Moby Dick is a novel about the insensible, especially that of Ahab in his chase for the whale. His insensibility goes as far as putting his crew and his own life in danger, going against his own human instinct for survival. Melville writes of sensibility in Chapter 121 through a conversation between Stubb and Flask, concluding with a statement about sensibility as a choice, “Why don’t ye be sensible, Flask? It’s easy to be sensible; why don’t ye, then? Any man with half an eye can be sensible.” (pg. 555). By including this very popular sentiment in the backdrop of Ahab’s insensibility, Melville brings into question the irrationality of ration. Humans are not intrinsically born with ‘sensibility’, it is gained through our interactions with established rules of sensibility, of what is right or wrong. Our belief in human sensibility is taken for granted, pointed out by Melville using the voice of Stubb. Sensibility is a human construct, one that gets jumbled at sea away from the established rules on land. The insensible becomes sensible on Ahab’s ship, and because the construct of sensibility is not questioned by the shipmates, they too aid in their own destruction by following in Ahab’s insensibility, believing that those who establish rules must be the most sensible.

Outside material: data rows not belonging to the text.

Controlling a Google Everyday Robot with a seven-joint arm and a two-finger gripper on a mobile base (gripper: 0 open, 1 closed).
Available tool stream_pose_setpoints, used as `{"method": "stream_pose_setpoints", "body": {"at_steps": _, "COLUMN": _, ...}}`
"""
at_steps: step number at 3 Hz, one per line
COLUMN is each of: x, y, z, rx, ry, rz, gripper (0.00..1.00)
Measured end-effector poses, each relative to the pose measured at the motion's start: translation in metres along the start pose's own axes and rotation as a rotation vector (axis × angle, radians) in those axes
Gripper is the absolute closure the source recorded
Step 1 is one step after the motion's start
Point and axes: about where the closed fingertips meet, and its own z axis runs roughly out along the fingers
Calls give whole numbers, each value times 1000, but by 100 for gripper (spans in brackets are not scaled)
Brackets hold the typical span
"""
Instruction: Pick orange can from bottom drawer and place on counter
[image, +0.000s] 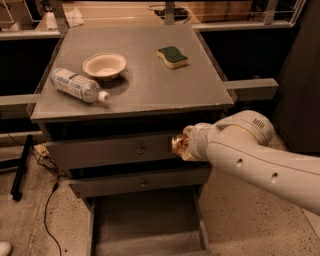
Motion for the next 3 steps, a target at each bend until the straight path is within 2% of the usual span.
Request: {"method": "stream_pose_setpoints", "body": {"at_steps": 3, "x": -12, "y": -71, "z": -64, "rx": 155, "ry": 28, "rz": -73, "gripper": 100}}
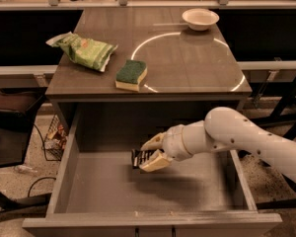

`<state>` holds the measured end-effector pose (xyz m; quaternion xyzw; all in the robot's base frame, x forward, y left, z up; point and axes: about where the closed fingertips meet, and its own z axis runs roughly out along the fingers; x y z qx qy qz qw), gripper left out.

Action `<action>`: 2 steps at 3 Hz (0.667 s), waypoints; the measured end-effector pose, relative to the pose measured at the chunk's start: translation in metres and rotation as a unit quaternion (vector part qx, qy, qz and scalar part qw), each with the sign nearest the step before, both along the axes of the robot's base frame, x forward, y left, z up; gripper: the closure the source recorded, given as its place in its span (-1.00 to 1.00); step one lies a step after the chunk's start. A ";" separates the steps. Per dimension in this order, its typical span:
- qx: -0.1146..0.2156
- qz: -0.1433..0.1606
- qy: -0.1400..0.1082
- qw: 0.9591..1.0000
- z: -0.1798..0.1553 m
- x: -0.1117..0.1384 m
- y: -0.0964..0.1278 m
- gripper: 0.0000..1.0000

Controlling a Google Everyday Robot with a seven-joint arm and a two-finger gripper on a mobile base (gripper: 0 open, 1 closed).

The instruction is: Place rxbar chocolate into top drawer

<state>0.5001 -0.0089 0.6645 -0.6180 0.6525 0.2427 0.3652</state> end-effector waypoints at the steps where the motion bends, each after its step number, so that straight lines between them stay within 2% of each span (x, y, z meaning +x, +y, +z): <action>1: 0.014 0.017 0.014 1.000 -0.012 -0.005 0.023 1.00; 2: 0.013 0.019 0.015 1.000 -0.012 -0.006 0.025 0.47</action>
Offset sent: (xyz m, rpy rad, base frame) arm -0.0049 0.0212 -0.0106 0.0247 0.0263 0.0314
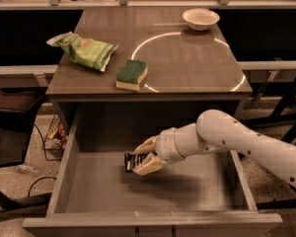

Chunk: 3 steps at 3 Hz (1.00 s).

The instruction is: Place rxbar chocolate into top drawer

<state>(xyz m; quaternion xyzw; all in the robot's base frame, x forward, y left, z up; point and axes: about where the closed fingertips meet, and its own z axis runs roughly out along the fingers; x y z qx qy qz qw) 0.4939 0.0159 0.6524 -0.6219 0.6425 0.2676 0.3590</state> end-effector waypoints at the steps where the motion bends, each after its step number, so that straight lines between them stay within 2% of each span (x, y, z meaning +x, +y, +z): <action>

Authority goes hand in hand with knowledge, knowledge is knowing what is ‘sensibile’. Stubb refers to being sensible as ‘easy’, easy in adhering to the rules of the establishment. By saying being sensible is ‘easy’, Melville critiques the ease in which humans believe in the rules created by those who get to decide; easy is not having to decide at all, easy is not having to think at all. Melville continues his critique of sensibility with Stubb’s shame of the insensible, that it is somehow in their deficiency that they cannot be sensible, noting that anyone with ‘half an eye’ can easily do this. By specifically referring to the act of seeing what is sensible, there is a reference to the blindness of the masses in seeing the corruption/insensibility that happens right in front of their eyes. Stubb shames Flask by bringing up a deficiency in those who are deemed ‘insensible’, further prompting the cycle of ease in following the establishment rather than being shamed for opening your eyes to what is truly going on.